Title I Students Assisted By Federal Aid, New Study Reports
Students receiving federal aid are improving in math and reading, according to a new study from the Center on Education Policy.
The new report, “State Test Score Trends Through 2008-09, Part 4: Is Achievement Improving and Are Gaps Narrowing for Title I Students,” compared current trends with those reported in 2002. Examining test data of Title I students in 19 different states, there are indications that at the 4th and 8th grade, and into high school, the gap between the average test scores of students receiving aid and those not covered narrowed more often then they widened.
The participating states were Arizona, California, Colorado, Delaware, Idaho, Kansas, Kentucky, Maine, Maryland, Massachusetts, Missouri, New Hampshire, North Carolina, Pennsylvania, Rhode Island, Tennessee, Texas, Utah and Washington.

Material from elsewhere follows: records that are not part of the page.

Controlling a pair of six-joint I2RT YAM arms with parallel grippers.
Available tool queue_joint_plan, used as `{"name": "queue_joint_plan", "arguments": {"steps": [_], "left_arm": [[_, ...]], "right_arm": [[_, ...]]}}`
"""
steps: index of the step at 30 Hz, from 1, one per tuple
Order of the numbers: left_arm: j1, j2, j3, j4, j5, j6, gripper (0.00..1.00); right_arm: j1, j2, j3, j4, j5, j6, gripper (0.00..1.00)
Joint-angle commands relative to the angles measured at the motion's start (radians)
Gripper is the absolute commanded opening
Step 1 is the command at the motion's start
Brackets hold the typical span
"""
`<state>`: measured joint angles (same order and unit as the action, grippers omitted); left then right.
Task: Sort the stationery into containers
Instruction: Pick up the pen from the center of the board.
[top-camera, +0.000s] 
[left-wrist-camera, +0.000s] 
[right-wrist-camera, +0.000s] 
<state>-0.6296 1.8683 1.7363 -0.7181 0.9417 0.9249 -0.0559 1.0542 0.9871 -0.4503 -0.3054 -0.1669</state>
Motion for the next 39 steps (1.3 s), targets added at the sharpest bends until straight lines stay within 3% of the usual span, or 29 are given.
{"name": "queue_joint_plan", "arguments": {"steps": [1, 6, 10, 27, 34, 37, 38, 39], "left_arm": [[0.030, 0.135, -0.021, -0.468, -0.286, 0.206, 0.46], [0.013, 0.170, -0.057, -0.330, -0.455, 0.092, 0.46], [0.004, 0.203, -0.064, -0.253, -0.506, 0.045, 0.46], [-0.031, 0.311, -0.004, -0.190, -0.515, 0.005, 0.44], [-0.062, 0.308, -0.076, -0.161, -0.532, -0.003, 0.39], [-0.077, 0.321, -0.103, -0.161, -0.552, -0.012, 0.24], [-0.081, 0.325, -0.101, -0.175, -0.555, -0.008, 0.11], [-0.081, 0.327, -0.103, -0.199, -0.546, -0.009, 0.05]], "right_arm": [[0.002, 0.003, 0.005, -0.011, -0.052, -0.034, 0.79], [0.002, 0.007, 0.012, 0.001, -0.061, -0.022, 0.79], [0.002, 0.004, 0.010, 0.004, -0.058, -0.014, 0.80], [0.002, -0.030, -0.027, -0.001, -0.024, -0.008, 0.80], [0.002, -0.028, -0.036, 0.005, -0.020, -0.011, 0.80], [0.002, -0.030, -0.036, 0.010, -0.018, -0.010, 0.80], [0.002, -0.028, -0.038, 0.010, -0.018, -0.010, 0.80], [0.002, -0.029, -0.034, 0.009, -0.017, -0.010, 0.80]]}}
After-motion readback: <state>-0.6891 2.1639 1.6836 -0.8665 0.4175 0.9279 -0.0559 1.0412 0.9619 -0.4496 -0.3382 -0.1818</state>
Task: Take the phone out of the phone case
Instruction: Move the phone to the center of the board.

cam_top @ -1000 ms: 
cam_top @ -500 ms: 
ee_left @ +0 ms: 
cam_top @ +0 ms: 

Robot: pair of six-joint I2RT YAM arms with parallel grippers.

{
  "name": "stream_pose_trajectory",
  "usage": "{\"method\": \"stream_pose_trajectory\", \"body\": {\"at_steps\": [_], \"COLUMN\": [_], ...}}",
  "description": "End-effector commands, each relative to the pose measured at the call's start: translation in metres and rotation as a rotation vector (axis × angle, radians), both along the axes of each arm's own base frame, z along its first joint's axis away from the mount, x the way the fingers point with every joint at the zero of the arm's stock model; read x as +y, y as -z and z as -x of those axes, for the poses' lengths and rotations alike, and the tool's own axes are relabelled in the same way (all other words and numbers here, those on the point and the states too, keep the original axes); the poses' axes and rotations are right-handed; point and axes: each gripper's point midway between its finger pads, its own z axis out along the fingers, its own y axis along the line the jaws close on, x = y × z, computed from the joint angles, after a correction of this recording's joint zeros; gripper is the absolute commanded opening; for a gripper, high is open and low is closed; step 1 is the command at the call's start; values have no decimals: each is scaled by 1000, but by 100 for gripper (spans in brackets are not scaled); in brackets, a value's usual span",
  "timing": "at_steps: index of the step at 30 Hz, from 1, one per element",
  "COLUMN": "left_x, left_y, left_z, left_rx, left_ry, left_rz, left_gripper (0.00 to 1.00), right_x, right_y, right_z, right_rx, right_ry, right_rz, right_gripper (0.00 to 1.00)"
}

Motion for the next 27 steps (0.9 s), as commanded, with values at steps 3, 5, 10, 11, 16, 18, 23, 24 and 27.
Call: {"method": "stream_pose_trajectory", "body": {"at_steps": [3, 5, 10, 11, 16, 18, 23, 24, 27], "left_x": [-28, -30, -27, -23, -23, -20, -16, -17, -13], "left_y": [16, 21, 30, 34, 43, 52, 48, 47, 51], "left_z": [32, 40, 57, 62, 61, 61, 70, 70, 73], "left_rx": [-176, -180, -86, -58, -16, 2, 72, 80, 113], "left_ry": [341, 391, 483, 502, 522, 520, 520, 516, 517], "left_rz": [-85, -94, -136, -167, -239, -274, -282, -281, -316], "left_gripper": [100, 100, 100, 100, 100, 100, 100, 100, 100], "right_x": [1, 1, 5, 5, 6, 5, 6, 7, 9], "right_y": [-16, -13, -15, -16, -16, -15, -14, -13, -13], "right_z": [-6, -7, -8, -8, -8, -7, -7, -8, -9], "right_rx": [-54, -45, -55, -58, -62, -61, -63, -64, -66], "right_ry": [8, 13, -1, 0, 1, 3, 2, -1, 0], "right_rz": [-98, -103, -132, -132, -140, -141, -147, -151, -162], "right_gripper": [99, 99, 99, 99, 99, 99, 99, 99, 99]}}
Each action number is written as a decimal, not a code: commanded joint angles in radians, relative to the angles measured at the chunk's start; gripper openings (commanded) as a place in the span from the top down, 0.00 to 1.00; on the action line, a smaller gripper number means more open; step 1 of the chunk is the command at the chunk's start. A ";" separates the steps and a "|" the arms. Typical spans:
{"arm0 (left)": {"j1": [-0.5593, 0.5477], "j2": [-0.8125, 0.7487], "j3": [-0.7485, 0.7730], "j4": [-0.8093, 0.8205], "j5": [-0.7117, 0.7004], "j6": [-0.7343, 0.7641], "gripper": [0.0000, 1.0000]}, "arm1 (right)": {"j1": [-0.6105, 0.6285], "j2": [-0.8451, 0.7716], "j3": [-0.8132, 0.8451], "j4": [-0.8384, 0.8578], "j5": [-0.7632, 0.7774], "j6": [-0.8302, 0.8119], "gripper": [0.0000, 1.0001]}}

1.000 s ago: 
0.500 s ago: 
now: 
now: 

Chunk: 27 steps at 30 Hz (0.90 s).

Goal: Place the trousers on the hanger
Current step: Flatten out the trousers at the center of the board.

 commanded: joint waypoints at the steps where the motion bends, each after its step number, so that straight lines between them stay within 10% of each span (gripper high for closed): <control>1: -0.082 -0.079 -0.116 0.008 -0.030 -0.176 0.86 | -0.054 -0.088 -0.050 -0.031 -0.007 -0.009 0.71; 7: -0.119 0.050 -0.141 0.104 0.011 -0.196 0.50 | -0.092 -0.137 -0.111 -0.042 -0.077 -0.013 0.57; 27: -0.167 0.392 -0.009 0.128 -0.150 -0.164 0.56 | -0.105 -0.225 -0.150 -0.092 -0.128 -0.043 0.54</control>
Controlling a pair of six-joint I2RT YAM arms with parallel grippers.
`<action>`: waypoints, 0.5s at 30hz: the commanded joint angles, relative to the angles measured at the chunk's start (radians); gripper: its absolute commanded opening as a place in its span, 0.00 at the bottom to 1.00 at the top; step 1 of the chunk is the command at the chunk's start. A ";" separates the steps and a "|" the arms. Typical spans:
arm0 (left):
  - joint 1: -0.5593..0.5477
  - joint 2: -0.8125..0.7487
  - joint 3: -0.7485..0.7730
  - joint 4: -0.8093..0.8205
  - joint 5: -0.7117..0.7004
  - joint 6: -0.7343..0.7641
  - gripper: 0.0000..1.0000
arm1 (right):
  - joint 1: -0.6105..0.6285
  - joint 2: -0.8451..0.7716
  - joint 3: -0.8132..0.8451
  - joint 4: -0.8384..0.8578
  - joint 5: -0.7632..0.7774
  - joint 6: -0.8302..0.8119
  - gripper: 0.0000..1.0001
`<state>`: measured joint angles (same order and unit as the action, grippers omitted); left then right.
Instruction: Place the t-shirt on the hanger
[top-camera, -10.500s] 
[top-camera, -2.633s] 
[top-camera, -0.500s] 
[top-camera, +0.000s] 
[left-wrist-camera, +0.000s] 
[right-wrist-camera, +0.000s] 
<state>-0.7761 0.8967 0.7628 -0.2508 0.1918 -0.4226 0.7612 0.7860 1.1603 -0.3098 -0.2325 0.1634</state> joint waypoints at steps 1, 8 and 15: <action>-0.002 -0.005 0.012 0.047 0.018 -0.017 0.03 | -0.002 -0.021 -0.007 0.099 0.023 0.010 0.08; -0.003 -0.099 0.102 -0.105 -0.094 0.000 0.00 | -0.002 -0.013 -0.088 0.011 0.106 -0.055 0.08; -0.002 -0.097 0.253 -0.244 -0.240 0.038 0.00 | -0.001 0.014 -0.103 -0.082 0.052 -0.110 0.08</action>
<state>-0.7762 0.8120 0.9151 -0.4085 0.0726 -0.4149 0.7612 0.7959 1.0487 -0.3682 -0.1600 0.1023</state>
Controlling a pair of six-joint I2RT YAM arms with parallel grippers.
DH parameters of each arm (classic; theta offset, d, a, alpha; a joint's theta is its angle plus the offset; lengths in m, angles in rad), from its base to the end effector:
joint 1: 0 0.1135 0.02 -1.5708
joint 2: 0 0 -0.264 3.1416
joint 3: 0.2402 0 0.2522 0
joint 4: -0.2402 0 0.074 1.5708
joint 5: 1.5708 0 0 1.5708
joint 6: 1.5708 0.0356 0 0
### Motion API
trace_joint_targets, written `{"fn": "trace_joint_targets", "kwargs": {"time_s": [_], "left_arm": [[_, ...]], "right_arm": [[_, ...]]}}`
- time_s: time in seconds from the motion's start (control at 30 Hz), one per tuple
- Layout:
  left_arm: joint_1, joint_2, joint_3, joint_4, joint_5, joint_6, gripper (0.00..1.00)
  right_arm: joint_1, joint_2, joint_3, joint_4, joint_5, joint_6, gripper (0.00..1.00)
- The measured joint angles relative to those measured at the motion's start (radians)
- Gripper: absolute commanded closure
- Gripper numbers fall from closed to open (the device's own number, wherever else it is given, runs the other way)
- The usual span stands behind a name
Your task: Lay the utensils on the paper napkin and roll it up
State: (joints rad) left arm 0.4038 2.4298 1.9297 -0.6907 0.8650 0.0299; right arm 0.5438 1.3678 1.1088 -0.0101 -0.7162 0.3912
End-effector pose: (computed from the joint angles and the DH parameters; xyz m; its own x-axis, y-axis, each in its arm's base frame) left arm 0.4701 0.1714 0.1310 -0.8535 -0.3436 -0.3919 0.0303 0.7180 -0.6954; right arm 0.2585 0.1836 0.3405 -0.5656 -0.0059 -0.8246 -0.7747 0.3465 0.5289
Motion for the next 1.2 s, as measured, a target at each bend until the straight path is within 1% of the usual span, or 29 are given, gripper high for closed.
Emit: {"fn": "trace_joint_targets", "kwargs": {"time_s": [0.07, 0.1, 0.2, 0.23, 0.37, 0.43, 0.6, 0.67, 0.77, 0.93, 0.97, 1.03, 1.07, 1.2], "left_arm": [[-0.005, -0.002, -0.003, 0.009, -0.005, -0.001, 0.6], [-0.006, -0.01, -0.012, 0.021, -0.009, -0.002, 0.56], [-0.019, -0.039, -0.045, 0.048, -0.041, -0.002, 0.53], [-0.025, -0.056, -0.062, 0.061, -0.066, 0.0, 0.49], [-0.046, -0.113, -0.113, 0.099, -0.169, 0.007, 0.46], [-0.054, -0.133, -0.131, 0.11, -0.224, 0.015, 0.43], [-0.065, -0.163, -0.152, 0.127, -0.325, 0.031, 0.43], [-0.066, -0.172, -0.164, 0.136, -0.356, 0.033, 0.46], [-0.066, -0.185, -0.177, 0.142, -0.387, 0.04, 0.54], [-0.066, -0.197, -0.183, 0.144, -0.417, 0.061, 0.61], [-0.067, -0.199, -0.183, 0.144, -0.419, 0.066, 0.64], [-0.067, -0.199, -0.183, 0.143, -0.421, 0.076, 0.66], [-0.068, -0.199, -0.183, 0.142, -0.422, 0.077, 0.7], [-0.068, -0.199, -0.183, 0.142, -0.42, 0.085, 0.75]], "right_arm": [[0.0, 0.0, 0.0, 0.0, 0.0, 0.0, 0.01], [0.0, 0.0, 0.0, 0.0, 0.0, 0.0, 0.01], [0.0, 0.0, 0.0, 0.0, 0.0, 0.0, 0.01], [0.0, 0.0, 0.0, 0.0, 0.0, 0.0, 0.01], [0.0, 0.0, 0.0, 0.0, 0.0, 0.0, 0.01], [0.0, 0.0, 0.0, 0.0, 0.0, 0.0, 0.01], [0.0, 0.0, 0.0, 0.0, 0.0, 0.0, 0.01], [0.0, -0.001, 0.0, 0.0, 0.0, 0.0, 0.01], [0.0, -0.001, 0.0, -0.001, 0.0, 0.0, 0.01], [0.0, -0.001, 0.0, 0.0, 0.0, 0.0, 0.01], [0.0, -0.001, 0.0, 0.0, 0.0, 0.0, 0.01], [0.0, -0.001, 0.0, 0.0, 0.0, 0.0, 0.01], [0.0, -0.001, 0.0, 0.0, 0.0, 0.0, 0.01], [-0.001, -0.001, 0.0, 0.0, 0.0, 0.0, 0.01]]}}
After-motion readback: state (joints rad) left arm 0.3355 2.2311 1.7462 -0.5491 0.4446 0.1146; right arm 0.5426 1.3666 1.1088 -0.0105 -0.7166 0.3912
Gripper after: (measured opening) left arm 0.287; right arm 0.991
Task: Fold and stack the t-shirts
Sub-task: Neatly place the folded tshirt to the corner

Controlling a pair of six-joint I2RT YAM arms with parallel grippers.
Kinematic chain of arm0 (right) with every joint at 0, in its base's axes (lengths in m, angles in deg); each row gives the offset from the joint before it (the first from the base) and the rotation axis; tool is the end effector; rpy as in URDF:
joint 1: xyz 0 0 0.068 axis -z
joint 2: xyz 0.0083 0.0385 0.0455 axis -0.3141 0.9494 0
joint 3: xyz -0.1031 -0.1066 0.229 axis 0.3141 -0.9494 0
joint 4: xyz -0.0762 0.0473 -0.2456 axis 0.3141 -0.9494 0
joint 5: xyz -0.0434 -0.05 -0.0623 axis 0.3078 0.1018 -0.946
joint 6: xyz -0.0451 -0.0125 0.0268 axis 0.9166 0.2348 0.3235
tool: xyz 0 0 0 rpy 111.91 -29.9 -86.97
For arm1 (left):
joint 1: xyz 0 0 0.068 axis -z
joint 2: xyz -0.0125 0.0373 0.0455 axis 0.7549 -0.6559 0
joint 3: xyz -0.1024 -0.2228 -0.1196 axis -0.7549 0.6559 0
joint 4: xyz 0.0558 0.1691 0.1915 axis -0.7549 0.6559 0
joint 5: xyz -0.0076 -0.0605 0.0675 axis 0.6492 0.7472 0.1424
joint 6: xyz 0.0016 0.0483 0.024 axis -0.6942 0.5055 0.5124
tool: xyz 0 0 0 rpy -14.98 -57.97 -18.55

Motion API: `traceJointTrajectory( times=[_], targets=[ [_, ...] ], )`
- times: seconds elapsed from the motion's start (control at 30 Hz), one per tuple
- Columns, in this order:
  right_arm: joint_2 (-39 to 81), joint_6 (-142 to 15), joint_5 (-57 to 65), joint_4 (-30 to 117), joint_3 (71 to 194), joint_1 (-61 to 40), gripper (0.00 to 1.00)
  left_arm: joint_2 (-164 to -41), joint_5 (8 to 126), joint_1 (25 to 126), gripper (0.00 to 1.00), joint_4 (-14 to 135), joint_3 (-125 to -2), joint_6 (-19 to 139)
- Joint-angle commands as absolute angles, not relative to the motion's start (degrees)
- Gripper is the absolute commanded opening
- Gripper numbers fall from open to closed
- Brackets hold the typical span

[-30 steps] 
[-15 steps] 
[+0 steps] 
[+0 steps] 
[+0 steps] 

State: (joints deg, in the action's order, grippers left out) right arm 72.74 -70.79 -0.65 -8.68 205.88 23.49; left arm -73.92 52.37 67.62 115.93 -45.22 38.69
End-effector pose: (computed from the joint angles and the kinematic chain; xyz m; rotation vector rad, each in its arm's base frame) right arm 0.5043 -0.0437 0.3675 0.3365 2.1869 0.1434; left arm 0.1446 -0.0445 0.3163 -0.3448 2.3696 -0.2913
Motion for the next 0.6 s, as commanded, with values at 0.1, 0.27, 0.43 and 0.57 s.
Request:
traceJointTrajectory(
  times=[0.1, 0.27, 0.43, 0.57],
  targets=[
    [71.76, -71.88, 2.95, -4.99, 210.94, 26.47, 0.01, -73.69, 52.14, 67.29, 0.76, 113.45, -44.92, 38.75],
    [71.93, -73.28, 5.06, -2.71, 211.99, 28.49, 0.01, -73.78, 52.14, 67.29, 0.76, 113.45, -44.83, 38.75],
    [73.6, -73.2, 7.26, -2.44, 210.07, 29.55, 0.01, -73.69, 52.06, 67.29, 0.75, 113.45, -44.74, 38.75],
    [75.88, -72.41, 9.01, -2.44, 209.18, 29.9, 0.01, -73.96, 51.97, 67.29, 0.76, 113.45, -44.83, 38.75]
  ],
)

The CEP reports that gaps between the two groups of students at the 4th grade reading level narrowed in 47 percent of the states surveyed, but widened in 40 percent while showing no change in the remainder. For 4th grade math, gaps narrowed in 44 percent of states and widened in 31 percent.
According toa CEP statement:
“Students participating in Title I are by definition among the lowest achieving or attend a very poor school, so rising test scores and narrowing gaps suggest progress is being made toward the program’s goals,” said Nancy Kober, a CEP consultant and co-author of the study. “This is encouraging news at the right time, with Congress working on reauthorizing Title I.”
Title I, established under the Johnson administration as part of the 1965 Elementary and Secondary Education Act, provides federal funding for school lunches, supplies and other expenses for low performing students at poor schools or all students in schools serving high poverty rates.
According to federal Education Department estimates presented at the National Title I Association meeting in Washington last week, the number of schools providing services via Title I rose by more than 5,000, to 56,625, from 2005 to 2010, and the number of students participating in the program jumped by more than 3.4 million, to 21.25 million, during the same time. Nonwhite Hispanic students now make up the largest proportion of Title I students, nearly 36 percent, and English-language learners now account for 15.6 percent of all students in the program.
The same article reports that Title I provided $14.4 billion in grants to school districts in 2011, not counting an additional $10 billion in stimulus funding allotted between 2009 and 2011.